• [To do]:
When you reach the line that contains "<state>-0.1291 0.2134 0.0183" in the data below, start reproducing lines exactly, and stop after the line that contains "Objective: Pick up".

• [Records for processing]:
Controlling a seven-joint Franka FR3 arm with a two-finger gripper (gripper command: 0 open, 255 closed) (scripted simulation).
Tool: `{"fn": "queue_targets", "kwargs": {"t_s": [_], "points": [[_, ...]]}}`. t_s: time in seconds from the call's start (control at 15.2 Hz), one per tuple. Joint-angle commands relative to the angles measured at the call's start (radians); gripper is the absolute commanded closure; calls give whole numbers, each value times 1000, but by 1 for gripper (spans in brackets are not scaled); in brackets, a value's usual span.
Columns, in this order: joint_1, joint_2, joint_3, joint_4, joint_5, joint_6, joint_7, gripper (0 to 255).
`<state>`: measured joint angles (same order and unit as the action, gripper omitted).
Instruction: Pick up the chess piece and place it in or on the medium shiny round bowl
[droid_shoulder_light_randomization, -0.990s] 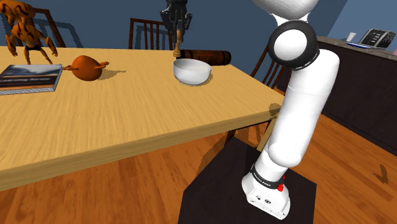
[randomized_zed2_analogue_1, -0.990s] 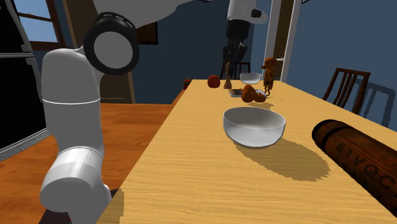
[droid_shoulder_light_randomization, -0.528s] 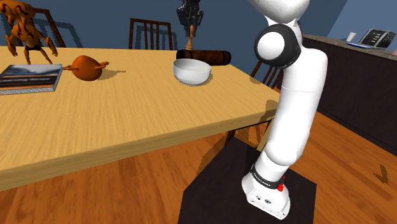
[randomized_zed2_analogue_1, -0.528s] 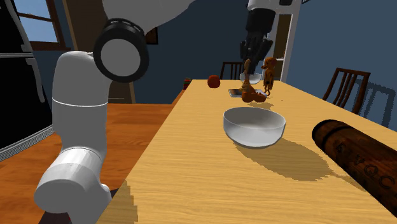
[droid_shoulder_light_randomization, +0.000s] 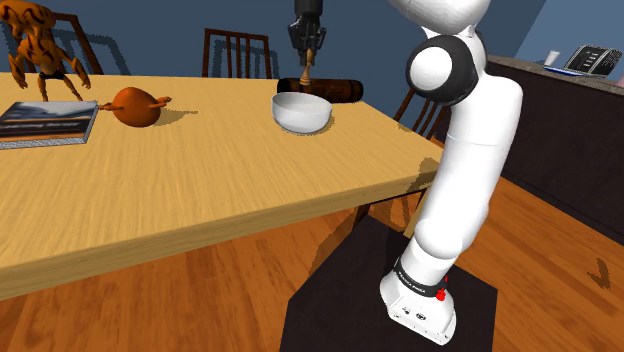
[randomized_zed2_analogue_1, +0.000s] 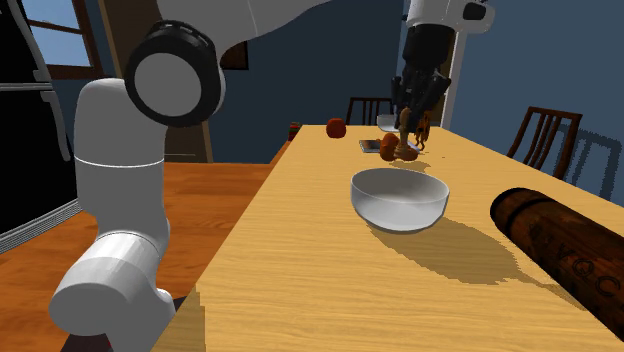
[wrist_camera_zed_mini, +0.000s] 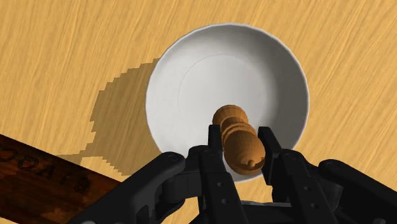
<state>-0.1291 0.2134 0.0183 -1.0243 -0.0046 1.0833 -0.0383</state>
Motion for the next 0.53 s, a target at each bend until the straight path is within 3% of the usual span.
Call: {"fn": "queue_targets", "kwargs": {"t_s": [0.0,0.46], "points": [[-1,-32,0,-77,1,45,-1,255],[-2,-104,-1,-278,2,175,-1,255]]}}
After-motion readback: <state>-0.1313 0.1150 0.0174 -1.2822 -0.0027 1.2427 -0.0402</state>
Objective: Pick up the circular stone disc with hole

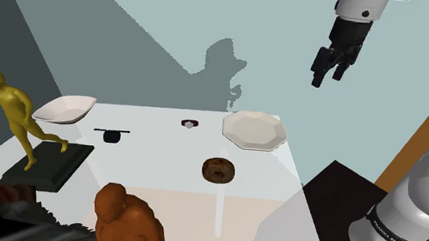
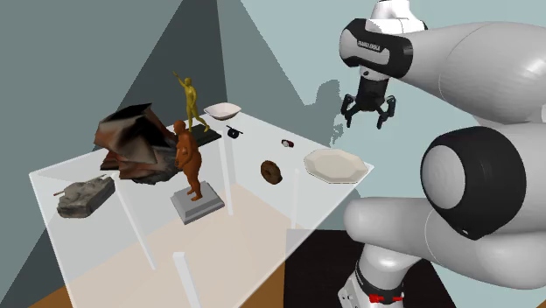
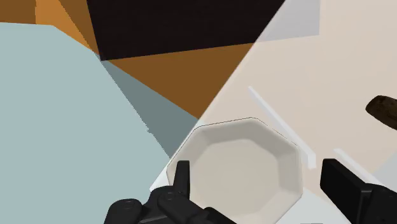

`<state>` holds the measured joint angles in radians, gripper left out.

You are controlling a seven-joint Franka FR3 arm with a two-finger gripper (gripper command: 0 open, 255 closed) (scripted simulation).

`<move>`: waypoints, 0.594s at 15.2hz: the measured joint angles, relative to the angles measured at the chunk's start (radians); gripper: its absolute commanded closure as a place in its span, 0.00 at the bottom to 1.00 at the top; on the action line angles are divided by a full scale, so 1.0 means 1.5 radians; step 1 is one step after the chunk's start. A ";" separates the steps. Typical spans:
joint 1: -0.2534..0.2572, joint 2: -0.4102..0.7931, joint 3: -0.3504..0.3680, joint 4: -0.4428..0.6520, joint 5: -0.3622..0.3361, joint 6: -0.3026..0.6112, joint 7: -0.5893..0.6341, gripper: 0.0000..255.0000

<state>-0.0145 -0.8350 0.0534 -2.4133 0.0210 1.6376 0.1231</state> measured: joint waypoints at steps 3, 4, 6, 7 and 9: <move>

• [Response below]:
<state>-0.1291 0.2134 0.0183 -1.0243 -0.0046 1.0833 -0.0383</state>
Motion for the next 0.53 s, a target at each bend until the straight path is within 3% of the usual span.
Call: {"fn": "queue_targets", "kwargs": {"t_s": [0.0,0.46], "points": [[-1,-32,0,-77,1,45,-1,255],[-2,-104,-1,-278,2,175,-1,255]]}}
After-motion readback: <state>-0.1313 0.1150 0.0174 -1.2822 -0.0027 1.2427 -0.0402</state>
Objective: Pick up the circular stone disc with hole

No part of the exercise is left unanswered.